Originally published in MediaPost, June 29, 2010
Last Thursday, Sports Illustrated launched its free iPad app. It's comprised of a handful of news and scores -- ultimately less content than what's available on SI.com -- and the option to buy a digital copy of the full magazine for $4.99 each. Time Inc.'s division of paid versus free content follows a trend that appears to be becoming more prominent in the content economy: short experiences are free; longer, more in-depth experiences are paid. The marketplace will ultimately be divided not between digital and traditional, but between long-form and short-form content.
Today, single articles are generally free. Whether it's through a Google News search, a newspaper or magazines Web site, or even the SI app, you can usually read the article you want without paying for it. If one news story is blocked, you can easily find another article on the same topic that satisfies your need to know. Most efforts to charge for this kind of content have failed because the articles are so interchangeable. (Now you may be thinking, what about The Wall Street Journal? True, the Journal online is paid, but how many of those subscriptions are by individual consumers who don't need the paper for work? Not many. That's an example of slightly less interchangeable content and ample expense accounts.) In addition, the experience of visiting a newspaper or magazine online is rarely immersive. It's more about scanning headlines, grabbing the short bits of information you want and then moving on to something else.
Print magazines and newspapers, on the other hand, aren't often free. How are they different? They provide immersive, lengthy experiences. Publications have a beginning, middle and end. They are not closely linked to a competitor's version of the content, pared down to textual headlines like in a Google News feed, or just one small part of the overall experience of surfing the Web. They are standalone, engaging experiences. This inspires readers to commit time and money to them. Full magazines on the iPad, in the form of apps, are showing characteristics of print publications. Unlike their Web site counterparts, the photo quality is brilliant, the design is beautiful and readers can only peruse one at a time. And they've also been able to command a premium. GQ magazine's app with the current issue's content goes for $2.99 a pop -- repeat buyers can get new issues or back issues for $1.99 each. Vanity Fair's app sells for $4.99 for the first issue, $3.99 each additional issue. Wired magazine's iPad app sells for $4.99. And consumers seem willing to shell out the dough. In the first 24 hours of Wired's app release, it sold 24,000 copies. The GQ app for the iPad sold 63,000 copies between November and the end of May.
This short-versus-long paradigm is also surfacing within other forms of media, too. Books, the ultimate long-form media, continue to rely on a successful paid model, whether in digital form on the Kindle, Nook or iPad, or on the bookshelf. Ad-supported books have never been an issue, and short stories and articles are usually grouped and sold in collections.

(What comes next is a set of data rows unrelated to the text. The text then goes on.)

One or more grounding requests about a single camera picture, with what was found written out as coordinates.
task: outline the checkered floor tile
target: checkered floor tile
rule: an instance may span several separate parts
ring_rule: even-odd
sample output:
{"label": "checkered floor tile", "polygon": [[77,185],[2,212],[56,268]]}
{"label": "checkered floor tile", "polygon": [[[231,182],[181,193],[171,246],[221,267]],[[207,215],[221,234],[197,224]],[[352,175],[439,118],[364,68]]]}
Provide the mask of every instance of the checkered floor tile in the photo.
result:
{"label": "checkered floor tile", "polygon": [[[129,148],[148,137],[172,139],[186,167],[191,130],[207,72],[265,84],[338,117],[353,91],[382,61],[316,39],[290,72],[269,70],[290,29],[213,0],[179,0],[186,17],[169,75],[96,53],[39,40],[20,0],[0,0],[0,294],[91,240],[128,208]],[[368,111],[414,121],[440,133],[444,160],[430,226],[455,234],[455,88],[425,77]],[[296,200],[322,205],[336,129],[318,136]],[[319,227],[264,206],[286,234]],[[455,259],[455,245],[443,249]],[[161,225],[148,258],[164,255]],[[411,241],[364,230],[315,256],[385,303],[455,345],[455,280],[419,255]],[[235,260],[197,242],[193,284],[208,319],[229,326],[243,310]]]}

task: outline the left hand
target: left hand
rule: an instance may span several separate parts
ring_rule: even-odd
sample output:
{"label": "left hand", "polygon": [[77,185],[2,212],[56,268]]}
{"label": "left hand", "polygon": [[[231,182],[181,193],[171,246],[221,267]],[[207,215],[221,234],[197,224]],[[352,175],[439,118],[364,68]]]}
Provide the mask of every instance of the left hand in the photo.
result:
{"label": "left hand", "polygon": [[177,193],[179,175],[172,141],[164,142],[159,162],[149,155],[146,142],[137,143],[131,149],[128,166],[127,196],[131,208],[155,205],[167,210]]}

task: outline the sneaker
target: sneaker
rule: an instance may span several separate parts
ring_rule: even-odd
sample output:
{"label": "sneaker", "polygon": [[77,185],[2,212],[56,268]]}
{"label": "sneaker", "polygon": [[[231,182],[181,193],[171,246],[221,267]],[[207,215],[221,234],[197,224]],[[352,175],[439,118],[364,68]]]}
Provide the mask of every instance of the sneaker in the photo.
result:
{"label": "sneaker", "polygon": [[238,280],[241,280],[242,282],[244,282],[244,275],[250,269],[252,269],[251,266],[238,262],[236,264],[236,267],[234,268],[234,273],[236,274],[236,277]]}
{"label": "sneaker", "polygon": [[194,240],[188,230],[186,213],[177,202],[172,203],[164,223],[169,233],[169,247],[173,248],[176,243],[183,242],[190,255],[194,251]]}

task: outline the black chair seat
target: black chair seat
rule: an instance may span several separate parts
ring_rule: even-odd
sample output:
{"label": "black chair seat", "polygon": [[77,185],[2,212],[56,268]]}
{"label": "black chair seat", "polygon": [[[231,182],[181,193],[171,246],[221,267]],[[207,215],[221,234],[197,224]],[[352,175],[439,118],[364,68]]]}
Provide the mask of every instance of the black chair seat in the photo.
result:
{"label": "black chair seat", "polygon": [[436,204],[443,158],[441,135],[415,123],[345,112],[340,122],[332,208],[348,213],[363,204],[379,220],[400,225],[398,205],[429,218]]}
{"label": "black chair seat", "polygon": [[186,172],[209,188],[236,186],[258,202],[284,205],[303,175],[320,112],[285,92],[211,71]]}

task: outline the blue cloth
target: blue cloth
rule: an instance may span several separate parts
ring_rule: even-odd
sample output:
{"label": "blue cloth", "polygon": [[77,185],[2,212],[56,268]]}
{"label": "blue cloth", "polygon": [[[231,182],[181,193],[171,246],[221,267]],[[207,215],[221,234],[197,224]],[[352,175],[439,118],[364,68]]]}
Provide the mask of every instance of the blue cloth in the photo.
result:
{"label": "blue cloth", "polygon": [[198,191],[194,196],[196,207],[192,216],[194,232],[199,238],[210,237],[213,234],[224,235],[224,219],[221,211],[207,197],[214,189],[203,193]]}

The same thing goes for video. Movies, when not pirated, have always held on to the pay-for-content model. Consumers need to buy or rent them -- even if coming through digital channels like iTunes, Netflix's Watch Instantly or, now, YouTube. There are signs the paid model will extend to full 30- to 60-minute television shows, too. The TV Everywhere endeavor will allow cable TV subscribers to access full-length TV shows online -- notice I said cable TV subscribers. If you don't pay the monthly fee, you don't get the online access. Hulu Plus, a paid subscription version of the popular ad-supported site, is also in the pipeline and could cut down on the number of free shows currently available. After all, Hulu is now owned by Comcast. TV shows on iTunes and Amazon have always come at a price, currently around $2.99. It's easy to imagine an environment where the only ad-supported, aka free, TV online is a few current broadcast television shows.
Short-form video, on the other hand, is thriving as free content. Sites like FunnyorDie.com, short YouTube videos, and blip.tv will continue to live off of ad sales as they do now. This works for them because they don't often produce long, cost-intensive, mainstream-media-quality content. Short-form video producers and site owners can't afford to spend hundreds of thousands of dollars on program development, talent, and all the other things that go into mainstream video production. Short-form must rely on user generated content, freelance and other low-cost production solutions. Their advertising model gives them no choice. This also rings true for text and video content factories like Demand Media, Associated Content and AOL's Seed.
This suggests that the emerging split between short-form and long-form content will also result in a talent split as well. Short-form content that's created in droves and forced to rely on advertising revenue as well as long-tail demographics must rely on a low-cost production model to survive. The text needs to be written by throngs of semi-professional journalists. Actors in short videos need to accept little to no payment. (Even though there are celebrities in many short form videos, they don't appear to support themselves on the endeavor.) Long-form content, on the other hand, with the luxury of paid revenue streams can continue to have high production values driven by professional creatives.
In the end, it all comes down to quality time. The better and longer the experience, the more likely consumers will be to pay for it -- regardless of whether it's found online, on an iPad or at the corner newsstand.